Exercise objective
In the records below, find the lines that include "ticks" and copy each.

[Dataset records Boundary: Start]

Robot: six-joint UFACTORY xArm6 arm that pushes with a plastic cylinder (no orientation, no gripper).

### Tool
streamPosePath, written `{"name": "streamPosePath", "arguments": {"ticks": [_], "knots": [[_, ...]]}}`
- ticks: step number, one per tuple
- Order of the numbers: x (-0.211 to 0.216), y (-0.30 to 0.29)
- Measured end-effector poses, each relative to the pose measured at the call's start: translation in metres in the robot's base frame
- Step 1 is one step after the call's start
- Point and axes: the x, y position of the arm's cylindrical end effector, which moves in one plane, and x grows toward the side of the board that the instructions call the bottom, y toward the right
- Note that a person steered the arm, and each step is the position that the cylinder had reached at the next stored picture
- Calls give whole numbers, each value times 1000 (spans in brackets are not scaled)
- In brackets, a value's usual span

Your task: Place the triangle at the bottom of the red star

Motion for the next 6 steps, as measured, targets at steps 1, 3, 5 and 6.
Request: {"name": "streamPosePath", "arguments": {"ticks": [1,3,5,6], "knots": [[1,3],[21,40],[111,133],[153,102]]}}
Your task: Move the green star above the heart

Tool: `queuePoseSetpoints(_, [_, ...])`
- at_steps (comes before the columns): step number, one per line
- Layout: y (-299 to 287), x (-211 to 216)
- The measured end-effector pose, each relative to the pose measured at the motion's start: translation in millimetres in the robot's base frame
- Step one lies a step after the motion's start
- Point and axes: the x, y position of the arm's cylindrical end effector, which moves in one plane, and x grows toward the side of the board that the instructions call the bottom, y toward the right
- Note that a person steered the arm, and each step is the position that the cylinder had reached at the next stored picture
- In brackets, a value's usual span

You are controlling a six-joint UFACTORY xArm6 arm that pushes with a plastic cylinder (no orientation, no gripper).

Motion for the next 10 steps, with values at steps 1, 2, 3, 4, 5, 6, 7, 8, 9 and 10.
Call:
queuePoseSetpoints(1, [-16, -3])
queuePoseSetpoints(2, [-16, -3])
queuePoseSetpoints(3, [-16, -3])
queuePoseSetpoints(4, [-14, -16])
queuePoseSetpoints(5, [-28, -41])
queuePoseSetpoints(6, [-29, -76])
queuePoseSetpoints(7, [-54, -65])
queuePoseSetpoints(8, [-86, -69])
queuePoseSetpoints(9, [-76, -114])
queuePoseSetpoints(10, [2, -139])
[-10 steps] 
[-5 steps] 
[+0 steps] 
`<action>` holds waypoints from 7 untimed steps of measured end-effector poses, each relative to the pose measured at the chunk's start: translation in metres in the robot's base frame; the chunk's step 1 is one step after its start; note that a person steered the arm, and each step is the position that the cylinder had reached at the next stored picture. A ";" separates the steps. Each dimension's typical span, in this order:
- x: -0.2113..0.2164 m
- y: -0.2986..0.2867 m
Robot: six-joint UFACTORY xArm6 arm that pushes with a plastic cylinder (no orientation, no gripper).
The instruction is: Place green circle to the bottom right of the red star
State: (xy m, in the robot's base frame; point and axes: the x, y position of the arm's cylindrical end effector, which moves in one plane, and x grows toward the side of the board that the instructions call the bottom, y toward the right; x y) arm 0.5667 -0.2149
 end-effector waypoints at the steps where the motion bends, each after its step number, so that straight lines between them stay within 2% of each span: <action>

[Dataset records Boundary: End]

Reply
streamPosePath, written `{"name": "streamPosePath", "arguments": {"ticks": [_], "knots": [[_, ...]]}}`
- ticks: step number, one per tuple
Request: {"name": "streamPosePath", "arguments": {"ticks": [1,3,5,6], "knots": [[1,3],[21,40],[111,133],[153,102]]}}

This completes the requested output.